Required work>
The material below includes pictures; leave them out and return only the lines between the line containing "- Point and" and the line containing "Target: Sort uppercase", inclusive, word for word.

Data below>
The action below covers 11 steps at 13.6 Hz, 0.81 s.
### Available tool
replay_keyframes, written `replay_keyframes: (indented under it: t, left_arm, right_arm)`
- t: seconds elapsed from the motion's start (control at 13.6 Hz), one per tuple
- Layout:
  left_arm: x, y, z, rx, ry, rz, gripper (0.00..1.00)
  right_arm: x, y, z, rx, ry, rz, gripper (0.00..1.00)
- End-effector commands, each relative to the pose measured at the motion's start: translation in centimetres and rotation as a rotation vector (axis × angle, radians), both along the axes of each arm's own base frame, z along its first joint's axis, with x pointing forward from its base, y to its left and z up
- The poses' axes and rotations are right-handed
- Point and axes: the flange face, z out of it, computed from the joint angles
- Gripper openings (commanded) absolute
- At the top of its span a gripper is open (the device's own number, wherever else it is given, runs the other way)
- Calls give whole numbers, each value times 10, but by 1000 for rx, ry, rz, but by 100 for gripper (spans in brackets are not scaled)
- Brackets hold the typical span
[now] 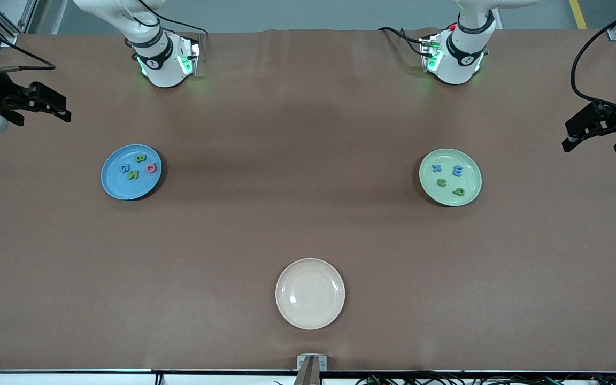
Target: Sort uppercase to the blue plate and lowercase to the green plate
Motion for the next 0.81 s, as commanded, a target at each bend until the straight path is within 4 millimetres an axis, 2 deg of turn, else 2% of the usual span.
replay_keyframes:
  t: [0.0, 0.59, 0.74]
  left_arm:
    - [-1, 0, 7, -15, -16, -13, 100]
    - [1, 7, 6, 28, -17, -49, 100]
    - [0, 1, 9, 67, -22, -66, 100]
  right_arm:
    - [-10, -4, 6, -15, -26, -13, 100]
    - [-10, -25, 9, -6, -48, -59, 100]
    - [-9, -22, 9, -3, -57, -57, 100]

Response to this task>
- Point and axes: the flange face, z out of it, computed from the joint angles
- Gripper openings (commanded) absolute
- At the top of its span a gripper is open (the device's own number, wherever else it is given, runs the other way)
- Calls give whole numbers, each value times 10, but by 1000 for rx, ry, rz, but by 100 for gripper (spans in brackets are not scaled)
- Brackets hold the typical span
[now] 
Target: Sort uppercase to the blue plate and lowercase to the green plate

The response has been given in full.